Only the lines below between the ones containing "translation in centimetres" and "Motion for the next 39", inclusive, are to be reproduced, each exactly as it stands.
══════════
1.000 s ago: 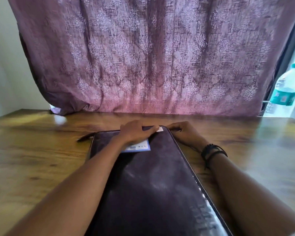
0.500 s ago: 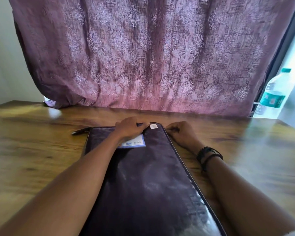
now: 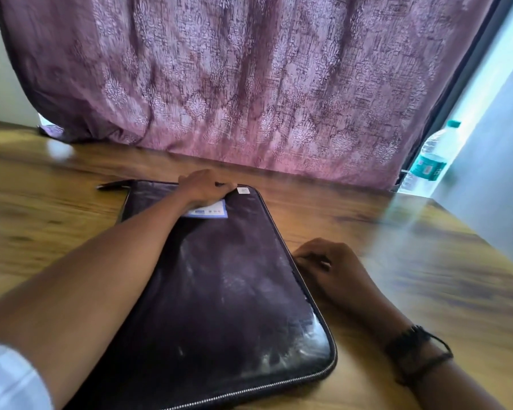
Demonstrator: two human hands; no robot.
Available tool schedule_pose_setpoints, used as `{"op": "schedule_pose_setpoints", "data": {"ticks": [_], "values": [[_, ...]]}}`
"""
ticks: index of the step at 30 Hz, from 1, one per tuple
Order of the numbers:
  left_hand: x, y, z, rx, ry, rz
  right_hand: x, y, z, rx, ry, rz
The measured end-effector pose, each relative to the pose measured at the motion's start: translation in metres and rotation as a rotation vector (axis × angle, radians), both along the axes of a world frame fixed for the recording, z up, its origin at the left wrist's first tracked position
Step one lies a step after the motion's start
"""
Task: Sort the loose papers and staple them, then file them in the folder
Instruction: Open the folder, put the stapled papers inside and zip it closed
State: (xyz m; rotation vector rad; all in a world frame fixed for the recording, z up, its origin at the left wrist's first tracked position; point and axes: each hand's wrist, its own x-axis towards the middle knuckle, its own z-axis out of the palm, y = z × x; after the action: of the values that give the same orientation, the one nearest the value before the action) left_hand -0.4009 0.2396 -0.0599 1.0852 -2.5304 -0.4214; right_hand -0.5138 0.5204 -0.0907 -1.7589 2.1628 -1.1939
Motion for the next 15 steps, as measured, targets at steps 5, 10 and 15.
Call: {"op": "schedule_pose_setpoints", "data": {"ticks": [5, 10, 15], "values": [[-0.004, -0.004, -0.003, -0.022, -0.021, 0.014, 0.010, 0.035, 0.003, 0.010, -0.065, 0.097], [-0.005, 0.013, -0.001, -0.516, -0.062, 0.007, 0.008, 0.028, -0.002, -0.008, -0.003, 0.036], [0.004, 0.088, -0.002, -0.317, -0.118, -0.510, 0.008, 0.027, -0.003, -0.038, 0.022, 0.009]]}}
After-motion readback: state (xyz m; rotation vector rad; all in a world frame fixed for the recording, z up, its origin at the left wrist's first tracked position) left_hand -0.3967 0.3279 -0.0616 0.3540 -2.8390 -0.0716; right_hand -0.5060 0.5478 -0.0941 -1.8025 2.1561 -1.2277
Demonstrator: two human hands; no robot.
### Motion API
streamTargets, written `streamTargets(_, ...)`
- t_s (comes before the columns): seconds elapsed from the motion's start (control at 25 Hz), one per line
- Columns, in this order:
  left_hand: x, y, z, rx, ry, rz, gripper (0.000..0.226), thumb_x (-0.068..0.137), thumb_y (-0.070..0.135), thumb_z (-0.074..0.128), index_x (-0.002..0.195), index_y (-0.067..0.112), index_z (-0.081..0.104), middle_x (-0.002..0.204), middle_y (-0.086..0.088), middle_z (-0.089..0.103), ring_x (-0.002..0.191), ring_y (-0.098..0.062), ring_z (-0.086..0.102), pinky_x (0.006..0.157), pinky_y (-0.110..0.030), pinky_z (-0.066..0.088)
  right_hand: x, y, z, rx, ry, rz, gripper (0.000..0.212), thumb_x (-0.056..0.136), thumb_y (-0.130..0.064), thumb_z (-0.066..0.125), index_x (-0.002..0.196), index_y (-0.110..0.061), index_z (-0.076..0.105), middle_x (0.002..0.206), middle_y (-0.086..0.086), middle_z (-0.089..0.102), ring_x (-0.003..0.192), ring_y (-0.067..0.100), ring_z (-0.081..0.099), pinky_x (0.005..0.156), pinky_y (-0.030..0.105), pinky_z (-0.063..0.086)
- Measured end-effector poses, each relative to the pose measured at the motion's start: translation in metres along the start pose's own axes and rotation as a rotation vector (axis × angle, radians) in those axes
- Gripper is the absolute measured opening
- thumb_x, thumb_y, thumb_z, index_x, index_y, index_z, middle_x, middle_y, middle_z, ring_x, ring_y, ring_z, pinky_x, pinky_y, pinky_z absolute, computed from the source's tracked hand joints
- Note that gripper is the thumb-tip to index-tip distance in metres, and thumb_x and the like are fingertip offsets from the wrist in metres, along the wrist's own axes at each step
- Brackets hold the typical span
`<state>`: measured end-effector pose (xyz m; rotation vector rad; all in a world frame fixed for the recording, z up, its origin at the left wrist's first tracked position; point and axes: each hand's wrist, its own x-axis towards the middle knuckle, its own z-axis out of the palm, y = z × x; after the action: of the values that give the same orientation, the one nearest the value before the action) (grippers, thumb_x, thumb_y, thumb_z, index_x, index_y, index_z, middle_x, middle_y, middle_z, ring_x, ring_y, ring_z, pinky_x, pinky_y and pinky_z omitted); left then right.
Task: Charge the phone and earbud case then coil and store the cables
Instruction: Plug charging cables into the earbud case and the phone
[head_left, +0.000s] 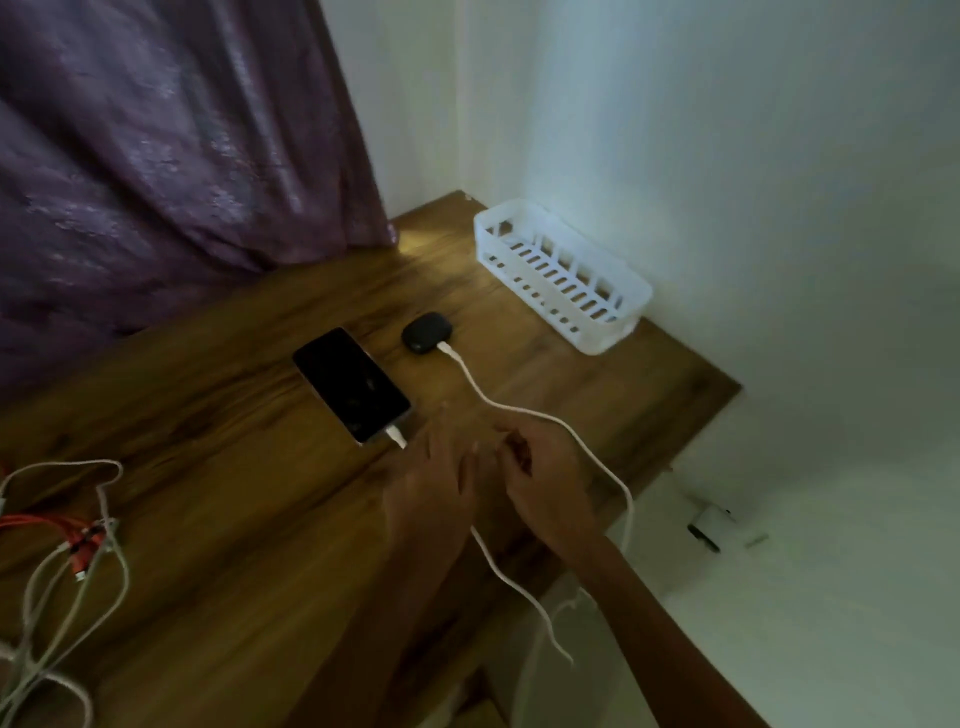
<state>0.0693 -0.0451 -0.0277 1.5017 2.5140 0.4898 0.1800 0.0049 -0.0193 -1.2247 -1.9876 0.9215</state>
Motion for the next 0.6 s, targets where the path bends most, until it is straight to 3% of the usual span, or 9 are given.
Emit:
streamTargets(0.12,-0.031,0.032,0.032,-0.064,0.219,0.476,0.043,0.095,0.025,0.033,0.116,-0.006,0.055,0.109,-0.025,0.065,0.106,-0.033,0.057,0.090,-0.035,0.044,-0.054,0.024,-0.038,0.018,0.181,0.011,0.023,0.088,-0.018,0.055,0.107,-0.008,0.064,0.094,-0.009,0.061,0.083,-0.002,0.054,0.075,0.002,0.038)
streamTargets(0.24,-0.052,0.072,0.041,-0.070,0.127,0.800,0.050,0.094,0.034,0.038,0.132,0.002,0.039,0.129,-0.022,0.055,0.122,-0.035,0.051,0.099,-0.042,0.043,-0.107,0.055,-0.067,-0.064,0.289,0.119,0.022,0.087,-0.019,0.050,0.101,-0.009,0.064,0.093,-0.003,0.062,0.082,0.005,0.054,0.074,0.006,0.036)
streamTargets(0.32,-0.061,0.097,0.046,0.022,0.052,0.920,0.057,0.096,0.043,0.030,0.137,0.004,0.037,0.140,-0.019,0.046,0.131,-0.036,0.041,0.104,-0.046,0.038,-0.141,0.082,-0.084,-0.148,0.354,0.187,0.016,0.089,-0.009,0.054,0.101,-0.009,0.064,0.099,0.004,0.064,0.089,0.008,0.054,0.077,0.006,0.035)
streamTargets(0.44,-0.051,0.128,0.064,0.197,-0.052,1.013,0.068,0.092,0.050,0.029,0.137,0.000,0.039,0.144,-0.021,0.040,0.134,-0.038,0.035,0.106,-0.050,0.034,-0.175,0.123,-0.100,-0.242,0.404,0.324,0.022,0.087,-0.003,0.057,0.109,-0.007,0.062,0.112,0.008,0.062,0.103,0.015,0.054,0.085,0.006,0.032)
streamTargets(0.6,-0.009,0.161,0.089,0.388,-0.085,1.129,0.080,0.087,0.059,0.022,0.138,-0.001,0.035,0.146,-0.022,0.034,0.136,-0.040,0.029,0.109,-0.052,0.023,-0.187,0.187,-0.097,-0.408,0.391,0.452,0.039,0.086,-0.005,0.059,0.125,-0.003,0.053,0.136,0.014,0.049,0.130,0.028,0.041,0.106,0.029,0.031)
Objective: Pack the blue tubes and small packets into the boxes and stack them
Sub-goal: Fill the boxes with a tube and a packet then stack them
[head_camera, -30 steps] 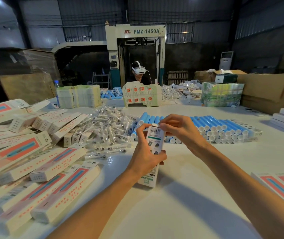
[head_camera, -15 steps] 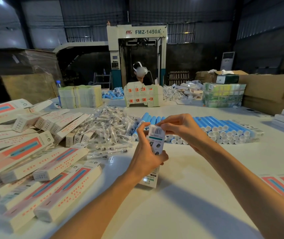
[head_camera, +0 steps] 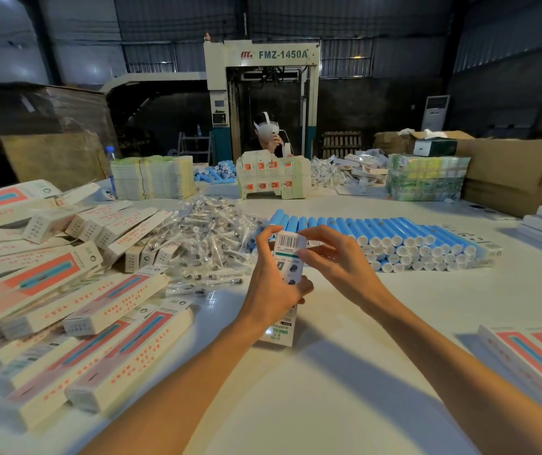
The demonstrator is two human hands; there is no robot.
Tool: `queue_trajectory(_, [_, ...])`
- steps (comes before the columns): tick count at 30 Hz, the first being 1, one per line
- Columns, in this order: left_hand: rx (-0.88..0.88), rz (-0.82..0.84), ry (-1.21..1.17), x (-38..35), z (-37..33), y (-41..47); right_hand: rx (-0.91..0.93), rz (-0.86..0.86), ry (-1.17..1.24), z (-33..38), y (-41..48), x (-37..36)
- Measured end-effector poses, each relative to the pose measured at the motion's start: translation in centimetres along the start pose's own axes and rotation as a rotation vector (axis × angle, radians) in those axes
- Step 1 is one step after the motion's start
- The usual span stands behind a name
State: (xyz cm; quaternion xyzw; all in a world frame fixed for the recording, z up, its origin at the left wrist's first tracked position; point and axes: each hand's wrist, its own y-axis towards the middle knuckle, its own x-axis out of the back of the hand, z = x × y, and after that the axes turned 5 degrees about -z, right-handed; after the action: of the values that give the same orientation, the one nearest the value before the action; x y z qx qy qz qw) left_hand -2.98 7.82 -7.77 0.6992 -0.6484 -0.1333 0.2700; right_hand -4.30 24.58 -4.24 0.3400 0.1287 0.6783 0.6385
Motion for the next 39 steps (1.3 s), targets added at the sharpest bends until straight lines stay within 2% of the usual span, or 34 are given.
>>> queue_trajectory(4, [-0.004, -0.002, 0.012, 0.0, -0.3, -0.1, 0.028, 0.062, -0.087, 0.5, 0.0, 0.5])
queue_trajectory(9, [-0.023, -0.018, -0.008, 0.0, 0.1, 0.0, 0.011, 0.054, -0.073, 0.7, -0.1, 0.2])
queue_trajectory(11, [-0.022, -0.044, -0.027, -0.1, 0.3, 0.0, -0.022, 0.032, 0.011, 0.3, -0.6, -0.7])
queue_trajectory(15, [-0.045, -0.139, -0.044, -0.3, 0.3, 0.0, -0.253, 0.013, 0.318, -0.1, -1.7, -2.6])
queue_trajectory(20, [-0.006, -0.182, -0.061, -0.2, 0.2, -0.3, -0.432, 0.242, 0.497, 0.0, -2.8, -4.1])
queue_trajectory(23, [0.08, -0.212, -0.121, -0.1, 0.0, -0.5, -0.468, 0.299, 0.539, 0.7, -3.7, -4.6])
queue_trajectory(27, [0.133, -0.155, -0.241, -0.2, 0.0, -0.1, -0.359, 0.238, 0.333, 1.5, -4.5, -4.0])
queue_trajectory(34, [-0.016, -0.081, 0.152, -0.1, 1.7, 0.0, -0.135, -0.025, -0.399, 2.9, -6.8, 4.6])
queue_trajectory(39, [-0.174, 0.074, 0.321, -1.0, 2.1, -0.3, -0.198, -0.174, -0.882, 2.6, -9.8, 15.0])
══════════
Output for this task:
- Measured end-effector poses, each relative to the pose measured at the motion's start: translation in centimetres along the start pose's own axes and rotation as a rotation vector (axis × angle, radians) in those axes
- Step 1 is one step after the motion's start
- The usual span stands behind a name
State: (xyz cm; quaternion xyzw; all in a world frame fixed for the recording, z up, its origin at the left wrist's first tracked position; point and axes: each hand's wrist, its own y-axis towards the middle knuckle, its own x-axis out of the back of the hand, z = x × y, and after that the axes turned 5 degrees about -z, right-handed; after the action: of the values that give the same orientation, the one nearest the value before the action; x y z qx qy qz qw) left_hand -2.98 7.82 -7.77 0.6992 -0.6484 -0.1333 0.2700; right_hand -4.30 24.58 -4.24 0.3400 0.1287 0.6783 0.6385
Motion for the next 39 steps (1.3 s), targets added at the sharpest bends until straight lines stay within 2% of the usual span, or 34 are given.

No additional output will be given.